Among the entries below, one stretch runs from the line that contains "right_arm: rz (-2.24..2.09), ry" through the line that contains "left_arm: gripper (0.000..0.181". Repeat that stretch exactly, ends included, and only that.

#### Excerpted records

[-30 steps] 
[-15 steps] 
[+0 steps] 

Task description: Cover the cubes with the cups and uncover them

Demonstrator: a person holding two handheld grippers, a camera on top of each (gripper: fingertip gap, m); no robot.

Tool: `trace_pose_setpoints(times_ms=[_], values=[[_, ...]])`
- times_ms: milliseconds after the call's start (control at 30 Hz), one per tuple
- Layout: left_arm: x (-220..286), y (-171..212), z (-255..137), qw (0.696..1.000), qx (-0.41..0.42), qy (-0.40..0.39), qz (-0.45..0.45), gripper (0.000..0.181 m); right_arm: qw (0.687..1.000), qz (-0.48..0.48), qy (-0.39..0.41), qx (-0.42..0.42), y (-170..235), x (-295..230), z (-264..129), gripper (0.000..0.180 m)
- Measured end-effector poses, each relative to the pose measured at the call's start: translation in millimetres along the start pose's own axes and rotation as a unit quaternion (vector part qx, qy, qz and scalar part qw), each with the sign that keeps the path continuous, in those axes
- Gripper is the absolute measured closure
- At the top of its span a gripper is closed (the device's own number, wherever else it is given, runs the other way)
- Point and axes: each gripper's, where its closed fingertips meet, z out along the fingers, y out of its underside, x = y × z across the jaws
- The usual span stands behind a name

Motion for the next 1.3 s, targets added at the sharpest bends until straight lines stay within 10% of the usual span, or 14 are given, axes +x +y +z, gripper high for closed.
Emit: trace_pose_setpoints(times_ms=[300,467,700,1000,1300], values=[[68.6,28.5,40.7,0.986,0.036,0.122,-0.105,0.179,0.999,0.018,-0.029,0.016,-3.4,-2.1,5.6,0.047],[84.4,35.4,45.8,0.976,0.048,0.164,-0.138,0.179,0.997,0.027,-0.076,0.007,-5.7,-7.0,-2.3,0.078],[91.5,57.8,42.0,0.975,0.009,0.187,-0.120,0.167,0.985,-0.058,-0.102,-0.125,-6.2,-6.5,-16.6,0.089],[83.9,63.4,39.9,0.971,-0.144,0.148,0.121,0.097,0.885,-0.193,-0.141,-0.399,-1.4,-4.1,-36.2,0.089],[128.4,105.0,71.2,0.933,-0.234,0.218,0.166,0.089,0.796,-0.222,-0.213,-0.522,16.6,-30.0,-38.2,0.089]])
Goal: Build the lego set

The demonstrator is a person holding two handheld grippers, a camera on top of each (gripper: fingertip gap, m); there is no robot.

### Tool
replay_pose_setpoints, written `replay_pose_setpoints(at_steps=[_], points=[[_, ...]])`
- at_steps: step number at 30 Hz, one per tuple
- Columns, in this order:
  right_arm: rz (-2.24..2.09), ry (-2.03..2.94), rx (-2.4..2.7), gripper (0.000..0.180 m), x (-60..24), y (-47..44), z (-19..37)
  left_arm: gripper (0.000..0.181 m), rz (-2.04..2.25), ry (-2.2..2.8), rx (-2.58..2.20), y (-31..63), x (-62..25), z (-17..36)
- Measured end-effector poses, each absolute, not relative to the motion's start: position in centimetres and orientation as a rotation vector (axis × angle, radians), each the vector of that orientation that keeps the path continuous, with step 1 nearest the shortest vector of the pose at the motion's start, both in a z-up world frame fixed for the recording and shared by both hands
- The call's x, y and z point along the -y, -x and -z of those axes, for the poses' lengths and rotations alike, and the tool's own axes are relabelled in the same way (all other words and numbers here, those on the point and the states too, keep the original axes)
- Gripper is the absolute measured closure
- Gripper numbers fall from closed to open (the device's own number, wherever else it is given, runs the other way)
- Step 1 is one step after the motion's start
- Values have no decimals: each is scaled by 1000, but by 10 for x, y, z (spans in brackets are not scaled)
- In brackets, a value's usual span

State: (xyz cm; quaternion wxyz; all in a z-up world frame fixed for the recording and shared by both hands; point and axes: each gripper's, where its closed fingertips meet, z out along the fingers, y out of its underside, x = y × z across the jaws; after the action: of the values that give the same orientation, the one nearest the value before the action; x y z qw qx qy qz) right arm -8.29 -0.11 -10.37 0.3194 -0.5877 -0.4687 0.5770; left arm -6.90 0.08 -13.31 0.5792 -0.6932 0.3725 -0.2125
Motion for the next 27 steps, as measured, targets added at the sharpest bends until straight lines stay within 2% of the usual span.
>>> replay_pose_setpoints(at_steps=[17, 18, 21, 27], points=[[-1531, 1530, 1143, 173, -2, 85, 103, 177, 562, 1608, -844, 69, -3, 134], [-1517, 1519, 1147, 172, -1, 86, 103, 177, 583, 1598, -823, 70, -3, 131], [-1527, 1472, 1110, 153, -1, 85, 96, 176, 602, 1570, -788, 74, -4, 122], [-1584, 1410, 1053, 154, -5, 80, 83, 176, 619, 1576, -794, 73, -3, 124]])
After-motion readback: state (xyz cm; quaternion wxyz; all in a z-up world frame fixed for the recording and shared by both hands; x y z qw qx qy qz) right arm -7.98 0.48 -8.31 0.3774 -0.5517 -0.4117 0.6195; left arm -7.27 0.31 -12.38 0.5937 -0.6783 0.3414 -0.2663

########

The answer:
  right_arm: rz (-2.24..2.09), ry (-2.03..2.94), rx (-2.4..2.7), gripper (0.000..0.180 m), x (-60..24), y (-47..44), z (-19..37)
  left_arm: gripper (0.000..0.181 m), rz (-2.04..2.25), ry (-2.2..2.8), rx (-2.58..2.20), y (-31..63), x (-62..25), z (-17..36)

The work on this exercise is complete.